(ASSIGNMENT):
Your output should be the lines from the start of the data through the line containing "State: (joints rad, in", exactly and nothing more.

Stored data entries
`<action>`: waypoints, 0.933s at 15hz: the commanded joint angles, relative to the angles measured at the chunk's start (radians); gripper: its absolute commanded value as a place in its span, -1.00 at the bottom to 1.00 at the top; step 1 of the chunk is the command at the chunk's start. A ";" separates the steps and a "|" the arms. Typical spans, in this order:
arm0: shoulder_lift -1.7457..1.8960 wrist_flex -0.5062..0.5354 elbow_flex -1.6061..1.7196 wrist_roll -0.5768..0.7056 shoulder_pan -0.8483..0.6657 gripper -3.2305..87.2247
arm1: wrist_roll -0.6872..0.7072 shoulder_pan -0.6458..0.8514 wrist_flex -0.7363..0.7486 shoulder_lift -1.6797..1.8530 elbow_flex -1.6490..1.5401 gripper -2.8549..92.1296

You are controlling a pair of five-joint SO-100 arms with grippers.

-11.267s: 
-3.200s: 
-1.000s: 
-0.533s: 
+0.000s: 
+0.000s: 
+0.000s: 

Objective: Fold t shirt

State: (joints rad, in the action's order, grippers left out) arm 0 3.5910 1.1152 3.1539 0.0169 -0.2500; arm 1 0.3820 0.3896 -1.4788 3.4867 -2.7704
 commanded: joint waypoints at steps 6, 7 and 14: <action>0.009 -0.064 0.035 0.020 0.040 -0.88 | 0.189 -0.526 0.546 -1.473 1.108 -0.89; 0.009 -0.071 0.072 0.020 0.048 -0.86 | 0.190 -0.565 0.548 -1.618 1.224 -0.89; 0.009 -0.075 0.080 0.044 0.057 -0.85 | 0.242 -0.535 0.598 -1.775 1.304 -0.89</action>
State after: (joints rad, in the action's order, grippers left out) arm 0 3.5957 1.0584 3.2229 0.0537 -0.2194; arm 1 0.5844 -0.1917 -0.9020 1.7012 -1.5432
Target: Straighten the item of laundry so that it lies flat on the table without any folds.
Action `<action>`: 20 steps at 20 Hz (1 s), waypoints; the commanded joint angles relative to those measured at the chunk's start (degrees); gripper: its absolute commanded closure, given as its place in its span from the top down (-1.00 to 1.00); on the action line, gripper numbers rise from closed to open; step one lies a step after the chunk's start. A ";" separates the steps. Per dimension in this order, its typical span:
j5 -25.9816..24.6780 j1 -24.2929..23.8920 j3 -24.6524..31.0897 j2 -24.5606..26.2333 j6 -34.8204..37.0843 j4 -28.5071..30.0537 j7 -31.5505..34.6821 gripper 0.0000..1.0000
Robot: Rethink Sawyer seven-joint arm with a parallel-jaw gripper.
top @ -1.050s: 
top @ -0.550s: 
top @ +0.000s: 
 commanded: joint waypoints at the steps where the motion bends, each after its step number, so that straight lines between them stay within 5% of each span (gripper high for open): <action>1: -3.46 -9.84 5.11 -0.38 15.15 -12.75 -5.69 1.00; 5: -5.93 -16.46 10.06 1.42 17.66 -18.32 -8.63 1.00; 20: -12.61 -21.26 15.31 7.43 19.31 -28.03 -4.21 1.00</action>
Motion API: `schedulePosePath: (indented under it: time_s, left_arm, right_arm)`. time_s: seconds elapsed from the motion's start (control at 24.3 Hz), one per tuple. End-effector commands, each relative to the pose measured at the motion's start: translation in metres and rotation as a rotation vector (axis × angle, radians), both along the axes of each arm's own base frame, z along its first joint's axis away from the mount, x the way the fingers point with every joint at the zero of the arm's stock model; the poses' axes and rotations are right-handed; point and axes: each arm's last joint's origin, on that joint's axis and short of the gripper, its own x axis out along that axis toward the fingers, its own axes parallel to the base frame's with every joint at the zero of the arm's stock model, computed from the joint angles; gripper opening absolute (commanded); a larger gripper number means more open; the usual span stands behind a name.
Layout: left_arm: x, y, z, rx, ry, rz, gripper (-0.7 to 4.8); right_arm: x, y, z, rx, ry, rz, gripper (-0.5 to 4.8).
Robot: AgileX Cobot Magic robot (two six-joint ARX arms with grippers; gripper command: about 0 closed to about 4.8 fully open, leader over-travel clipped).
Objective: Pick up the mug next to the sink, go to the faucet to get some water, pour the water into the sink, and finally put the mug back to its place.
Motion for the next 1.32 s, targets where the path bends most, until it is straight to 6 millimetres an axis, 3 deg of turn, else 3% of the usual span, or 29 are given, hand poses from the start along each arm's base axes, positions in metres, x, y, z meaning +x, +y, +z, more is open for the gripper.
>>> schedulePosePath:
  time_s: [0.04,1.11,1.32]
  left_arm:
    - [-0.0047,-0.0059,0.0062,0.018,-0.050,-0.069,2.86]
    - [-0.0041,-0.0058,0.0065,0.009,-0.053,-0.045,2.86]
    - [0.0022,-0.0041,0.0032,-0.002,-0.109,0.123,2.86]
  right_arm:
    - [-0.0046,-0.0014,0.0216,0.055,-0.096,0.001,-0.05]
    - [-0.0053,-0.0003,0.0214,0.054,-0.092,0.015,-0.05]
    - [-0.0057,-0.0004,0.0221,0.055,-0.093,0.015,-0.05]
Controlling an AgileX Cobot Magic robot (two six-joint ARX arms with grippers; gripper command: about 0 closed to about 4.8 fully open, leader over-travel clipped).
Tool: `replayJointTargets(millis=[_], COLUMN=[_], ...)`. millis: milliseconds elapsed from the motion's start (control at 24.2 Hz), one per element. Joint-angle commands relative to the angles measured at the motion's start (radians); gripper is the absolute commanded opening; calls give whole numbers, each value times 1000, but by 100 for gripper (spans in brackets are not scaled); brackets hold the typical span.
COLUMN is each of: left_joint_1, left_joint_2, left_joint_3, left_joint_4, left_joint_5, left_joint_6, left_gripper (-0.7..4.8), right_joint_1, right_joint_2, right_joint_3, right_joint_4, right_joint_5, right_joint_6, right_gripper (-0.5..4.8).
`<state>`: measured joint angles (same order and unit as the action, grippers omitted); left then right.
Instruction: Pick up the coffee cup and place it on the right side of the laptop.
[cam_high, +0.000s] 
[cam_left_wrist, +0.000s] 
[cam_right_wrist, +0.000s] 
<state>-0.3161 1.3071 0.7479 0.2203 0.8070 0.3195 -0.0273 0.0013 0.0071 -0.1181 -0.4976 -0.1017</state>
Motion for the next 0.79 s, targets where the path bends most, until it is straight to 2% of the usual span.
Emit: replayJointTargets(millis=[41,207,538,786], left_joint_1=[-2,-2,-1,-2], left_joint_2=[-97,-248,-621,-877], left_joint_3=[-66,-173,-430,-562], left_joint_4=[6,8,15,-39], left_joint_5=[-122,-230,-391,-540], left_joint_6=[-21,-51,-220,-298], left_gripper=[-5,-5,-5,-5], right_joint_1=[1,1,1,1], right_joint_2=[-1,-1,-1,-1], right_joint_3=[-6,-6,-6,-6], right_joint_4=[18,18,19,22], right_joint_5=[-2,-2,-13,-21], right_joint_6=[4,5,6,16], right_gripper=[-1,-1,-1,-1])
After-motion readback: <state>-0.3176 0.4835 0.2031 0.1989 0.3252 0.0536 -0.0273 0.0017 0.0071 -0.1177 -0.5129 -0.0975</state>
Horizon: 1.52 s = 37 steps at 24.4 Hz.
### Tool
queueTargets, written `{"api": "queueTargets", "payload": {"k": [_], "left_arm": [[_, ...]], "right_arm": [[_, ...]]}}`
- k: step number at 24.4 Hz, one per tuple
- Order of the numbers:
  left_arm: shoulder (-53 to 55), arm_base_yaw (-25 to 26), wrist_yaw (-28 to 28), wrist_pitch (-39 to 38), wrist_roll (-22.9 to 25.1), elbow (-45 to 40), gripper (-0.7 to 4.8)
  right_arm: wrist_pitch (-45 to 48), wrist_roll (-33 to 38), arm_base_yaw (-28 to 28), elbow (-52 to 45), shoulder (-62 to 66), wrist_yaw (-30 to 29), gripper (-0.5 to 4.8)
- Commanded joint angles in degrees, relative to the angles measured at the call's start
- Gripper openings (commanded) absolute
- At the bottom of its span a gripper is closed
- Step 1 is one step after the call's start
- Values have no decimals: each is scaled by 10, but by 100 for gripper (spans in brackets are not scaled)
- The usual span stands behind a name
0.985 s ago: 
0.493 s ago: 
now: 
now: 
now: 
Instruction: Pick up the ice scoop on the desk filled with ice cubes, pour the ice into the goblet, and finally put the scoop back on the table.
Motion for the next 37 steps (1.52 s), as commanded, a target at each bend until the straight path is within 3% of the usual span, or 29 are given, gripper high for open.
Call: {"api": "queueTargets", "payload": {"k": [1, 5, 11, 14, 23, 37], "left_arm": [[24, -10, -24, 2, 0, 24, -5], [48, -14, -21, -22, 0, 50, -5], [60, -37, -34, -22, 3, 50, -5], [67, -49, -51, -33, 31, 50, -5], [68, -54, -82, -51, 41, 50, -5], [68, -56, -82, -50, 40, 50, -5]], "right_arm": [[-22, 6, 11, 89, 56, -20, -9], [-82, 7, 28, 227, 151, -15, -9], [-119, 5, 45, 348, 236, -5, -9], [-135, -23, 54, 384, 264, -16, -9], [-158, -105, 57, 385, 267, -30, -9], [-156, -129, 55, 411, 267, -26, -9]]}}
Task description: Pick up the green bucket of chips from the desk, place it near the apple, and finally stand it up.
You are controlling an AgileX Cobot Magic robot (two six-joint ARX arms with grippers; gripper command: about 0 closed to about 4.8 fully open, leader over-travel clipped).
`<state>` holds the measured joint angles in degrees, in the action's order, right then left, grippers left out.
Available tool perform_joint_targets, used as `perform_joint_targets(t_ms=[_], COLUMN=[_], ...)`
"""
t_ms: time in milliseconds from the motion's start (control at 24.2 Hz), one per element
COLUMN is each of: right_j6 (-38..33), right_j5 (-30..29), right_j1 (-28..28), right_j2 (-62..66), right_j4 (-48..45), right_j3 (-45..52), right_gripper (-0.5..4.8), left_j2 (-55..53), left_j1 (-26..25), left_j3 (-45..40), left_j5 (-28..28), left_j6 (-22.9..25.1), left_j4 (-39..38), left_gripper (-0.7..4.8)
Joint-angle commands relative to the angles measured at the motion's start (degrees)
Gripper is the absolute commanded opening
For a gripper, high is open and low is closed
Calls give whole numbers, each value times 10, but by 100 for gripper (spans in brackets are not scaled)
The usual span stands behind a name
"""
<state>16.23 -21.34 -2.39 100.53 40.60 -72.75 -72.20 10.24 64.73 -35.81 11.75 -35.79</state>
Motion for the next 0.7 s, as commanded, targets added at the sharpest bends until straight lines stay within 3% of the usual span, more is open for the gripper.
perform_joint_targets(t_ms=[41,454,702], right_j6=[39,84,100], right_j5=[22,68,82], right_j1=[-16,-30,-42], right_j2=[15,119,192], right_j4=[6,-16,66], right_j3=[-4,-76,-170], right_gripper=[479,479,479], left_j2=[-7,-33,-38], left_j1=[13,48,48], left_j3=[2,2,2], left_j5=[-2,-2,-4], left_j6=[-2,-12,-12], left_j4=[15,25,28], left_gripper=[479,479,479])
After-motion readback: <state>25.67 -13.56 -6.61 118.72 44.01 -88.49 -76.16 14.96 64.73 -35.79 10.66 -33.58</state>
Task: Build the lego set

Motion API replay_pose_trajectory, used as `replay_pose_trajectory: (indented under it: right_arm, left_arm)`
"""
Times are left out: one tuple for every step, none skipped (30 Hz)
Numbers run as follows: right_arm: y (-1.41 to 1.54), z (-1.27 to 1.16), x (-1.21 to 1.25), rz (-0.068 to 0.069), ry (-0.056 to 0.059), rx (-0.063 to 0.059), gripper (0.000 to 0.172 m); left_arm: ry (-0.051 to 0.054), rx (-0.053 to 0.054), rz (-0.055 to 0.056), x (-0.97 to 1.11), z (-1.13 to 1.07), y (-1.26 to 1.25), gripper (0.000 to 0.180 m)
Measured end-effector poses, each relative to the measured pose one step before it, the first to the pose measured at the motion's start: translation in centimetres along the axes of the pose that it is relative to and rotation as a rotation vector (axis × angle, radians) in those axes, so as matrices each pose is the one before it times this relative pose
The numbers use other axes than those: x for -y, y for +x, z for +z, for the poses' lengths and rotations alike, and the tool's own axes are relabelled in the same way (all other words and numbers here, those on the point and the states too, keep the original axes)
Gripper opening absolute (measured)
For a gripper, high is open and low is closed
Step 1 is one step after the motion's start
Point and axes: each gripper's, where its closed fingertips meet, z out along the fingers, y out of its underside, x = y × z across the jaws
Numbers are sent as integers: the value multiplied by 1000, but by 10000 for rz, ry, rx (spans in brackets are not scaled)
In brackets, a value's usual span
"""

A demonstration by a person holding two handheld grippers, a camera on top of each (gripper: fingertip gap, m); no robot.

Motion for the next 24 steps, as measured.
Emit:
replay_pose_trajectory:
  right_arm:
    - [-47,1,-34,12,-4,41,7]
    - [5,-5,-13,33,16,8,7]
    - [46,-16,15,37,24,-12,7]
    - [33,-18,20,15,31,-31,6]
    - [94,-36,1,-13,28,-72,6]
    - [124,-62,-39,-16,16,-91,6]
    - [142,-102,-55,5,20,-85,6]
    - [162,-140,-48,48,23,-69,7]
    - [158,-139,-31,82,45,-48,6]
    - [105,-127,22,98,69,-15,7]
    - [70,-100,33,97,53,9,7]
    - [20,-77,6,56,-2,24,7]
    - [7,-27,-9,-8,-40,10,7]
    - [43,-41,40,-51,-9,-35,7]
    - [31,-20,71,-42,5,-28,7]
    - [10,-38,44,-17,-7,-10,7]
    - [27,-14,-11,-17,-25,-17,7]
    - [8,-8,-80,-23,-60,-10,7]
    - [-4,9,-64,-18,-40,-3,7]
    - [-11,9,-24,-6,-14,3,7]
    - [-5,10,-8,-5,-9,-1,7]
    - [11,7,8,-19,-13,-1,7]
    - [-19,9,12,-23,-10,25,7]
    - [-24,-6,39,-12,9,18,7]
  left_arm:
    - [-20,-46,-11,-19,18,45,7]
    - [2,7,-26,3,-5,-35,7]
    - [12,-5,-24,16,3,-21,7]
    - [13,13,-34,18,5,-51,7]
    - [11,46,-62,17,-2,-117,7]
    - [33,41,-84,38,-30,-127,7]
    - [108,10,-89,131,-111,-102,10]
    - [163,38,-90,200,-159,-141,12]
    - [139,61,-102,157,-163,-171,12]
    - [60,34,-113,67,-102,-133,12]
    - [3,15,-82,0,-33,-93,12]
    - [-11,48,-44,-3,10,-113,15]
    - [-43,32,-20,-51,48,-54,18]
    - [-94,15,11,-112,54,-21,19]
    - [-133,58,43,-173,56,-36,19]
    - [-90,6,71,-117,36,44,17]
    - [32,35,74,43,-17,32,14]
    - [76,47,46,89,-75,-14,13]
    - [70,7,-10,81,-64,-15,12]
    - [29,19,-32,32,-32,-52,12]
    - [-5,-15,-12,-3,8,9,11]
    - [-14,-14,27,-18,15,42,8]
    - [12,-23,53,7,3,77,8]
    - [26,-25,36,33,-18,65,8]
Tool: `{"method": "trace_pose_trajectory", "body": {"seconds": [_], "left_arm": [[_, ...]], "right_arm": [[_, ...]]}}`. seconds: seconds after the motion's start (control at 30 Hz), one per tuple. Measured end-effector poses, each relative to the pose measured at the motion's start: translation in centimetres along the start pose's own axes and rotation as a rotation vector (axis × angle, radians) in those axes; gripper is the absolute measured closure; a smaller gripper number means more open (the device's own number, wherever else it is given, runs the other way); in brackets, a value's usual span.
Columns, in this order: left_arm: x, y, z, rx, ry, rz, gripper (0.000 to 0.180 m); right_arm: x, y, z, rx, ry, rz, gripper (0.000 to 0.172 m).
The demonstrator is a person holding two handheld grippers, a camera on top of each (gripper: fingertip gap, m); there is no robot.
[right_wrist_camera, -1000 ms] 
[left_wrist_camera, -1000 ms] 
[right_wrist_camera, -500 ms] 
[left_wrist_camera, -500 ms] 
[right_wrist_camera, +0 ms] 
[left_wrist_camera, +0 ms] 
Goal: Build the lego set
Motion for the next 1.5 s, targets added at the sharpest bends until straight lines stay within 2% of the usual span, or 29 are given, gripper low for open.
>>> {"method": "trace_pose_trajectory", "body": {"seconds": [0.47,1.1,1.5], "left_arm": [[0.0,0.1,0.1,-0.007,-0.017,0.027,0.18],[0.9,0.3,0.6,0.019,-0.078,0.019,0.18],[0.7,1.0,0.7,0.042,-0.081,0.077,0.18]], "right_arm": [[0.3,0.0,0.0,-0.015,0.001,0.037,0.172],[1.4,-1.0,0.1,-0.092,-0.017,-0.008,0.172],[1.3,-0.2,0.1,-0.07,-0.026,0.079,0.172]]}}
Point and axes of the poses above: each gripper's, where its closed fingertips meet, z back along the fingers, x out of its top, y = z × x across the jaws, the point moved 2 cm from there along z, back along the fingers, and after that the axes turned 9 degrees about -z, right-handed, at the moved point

(SOLUTION TO THIS EXERCISE):
`<action>`: waypoints, 0.933s at 15hz: the commanded joint angles, relative to the angles measured at the chunk's start (radians); gripper: its absolute commanded value as a place in its span, -1.00 at the bottom to 1.00 at the top; step 1 of the chunk is the command at the chunk's start. A ";" separates the steps and a "|" the arms. Typical spans, in this order:
arm0: shoulder_lift -1.7457..1.8960 wrist_flex -0.5062..0.5354 elbow_flex -1.6061..1.7196 wrist_roll -0.5768..0.7056 shoulder_pan -0.8483..0.6657 gripper -3.2305..87.2247
arm1: wrist_roll -0.6872..0.7072 shoulder_pan -0.6458..0.8514 wrist_flex -0.7363..0.7486 shoulder_lift -1.6797..1.8530 elbow_flex -1.6490..1.5401 gripper -2.8549..92.1296

You are controlling a pair of five-joint SO-100 arms with grippers.

-11.267s: 
-3.200s: 
-1.000s: 
-0.533s: 
+0.000s: 
+0.000s: 
+0.000s: 

Objective: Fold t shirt

State: (joints rad, in the action's order, grippers left out) arm 0 3.5910 1.1152 3.1539 0.0169 -0.2500; arm 1 0.3820 0.3896 -1.4788 3.4867 -2.7704

No further output is needed for this exercise.